The Observer’s Nicole Mowbray reveals the hitherto-unguessed fact that poor fashion choices can have practical consequences:
After seven unsuccessful job interviews, 24-year-old Luke Clark began to think something other than his CV was playing havoc with his job prospects. Potential employers didn’t seem to like the 4cm “flesh tunnel” holes he had in each ear as much as he did. Clark had begun stretching his lobes at university several years earlier, and the problem was that when he took the plugs out his stretched earlobes looked terrible. Now one of the fastest-growing cosmetic procedures in the UK is repairing stretched earlobes.
Several readers of said paper are, however, quite upset. Specifically, they’re upset that not all employers are impressed, either by the Urban Bush Warrior look or by self-inflicted comedy lobes with large, baggy holes in them:
It’s just a bigger hole than what society has considered to be “standard” and judging someone’s ability to do a job based on their outward appearance is incredibly ignorant… If there wasn’t such a pointlessly negative view on stretched ears, people like teachers and professional golf players wouldn’t have to get them sewn up.
Possibly a contender for our series of classic sentences.
And this chap here, he’s upset too:
Until you know that person, you have no right to criticise, judge or alter the life chances for them. Those who make decisions about the future of others based only on appearance, are themselves the shallowest of people, and do not deserve to have such a position of influence.
You see, he should be free to deform his anatomy into eye-catchingly unattractive shapes, thereby announcing his heroic radicalism and disdain for bourgeois norms, entirely without consequence. But you mustn’t be free to run your business without him, regardless of whatever message he’s chosen to send via the medium of disfigured earlobes. No bad decision that he makes must ever “alter his life chances” because… well, obviously, it’s all your fault.
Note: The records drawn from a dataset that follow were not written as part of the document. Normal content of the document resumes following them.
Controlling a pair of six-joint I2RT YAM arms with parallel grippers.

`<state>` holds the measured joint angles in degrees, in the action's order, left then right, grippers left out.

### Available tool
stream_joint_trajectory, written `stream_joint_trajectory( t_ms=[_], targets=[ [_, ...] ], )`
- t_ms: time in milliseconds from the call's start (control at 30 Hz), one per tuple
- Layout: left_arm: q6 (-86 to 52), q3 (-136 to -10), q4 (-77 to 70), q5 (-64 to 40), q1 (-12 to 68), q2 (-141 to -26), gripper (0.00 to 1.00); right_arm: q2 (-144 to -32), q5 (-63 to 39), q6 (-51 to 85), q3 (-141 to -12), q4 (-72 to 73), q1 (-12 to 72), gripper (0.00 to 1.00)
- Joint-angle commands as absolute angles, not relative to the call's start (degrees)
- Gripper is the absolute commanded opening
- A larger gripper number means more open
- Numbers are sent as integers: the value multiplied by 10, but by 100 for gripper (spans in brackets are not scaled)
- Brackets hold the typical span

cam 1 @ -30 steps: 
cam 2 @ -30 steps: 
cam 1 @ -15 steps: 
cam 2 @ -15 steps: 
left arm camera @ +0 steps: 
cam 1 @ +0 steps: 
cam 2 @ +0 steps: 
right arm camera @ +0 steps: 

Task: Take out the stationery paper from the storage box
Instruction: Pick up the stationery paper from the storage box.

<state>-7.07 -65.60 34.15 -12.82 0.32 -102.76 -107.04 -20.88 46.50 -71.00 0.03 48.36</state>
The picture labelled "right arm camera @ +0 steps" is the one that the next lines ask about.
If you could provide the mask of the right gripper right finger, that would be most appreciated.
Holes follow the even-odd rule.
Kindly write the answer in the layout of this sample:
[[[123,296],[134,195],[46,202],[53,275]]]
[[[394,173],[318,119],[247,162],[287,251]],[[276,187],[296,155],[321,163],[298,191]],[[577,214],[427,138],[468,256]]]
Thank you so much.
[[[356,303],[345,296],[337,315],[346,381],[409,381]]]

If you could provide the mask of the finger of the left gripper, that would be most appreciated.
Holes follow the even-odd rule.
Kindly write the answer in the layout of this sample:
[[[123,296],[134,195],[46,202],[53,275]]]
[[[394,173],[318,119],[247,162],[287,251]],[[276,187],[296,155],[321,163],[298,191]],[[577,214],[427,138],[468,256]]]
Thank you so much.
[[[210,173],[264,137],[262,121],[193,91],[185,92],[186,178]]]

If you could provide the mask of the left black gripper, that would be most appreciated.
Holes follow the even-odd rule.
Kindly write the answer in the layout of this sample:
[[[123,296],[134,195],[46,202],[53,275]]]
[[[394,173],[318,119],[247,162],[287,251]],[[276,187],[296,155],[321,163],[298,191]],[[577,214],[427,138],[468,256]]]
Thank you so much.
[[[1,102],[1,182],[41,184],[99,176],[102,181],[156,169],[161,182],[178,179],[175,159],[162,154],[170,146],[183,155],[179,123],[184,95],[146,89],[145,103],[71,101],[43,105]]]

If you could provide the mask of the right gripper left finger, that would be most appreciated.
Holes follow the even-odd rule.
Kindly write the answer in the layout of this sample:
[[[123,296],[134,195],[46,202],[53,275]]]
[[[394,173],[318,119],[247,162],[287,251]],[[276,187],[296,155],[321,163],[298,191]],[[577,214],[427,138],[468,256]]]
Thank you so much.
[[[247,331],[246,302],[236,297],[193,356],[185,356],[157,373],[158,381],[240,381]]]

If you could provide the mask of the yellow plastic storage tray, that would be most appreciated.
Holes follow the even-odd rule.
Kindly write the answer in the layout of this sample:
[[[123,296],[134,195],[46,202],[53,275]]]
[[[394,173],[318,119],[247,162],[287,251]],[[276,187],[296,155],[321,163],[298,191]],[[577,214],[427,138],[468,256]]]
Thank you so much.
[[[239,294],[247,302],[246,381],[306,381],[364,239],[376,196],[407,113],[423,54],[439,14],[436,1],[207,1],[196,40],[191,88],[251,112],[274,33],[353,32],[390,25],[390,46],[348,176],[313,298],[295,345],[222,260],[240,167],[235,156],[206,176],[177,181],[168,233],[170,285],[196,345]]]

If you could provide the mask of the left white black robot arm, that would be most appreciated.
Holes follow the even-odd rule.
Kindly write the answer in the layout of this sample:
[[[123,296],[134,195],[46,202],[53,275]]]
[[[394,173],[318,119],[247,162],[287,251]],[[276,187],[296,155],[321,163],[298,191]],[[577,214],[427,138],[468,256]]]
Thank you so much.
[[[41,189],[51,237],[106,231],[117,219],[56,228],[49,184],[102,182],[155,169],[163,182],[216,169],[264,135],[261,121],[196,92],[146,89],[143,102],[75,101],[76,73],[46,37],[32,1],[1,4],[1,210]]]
And so we’re expected to believe that Mr Clark, who chose to make a bold statement by deliberately stretching and deforming his earlobes - to the extent that a jar of instant coffee could almost fit through the holes – is somehow being wronged, indeed oppressed, when, during job interviews, potential employers notice – and find inappropriate – the bold statement he’s chosen to make. Having decided at university to scandalise the less daring whenever in public, he now seems surprised when those same less daring people make choices of their own, i.e., not to hire him. But aren’t their raised eyebrows and looks of disgust what he wanted all along?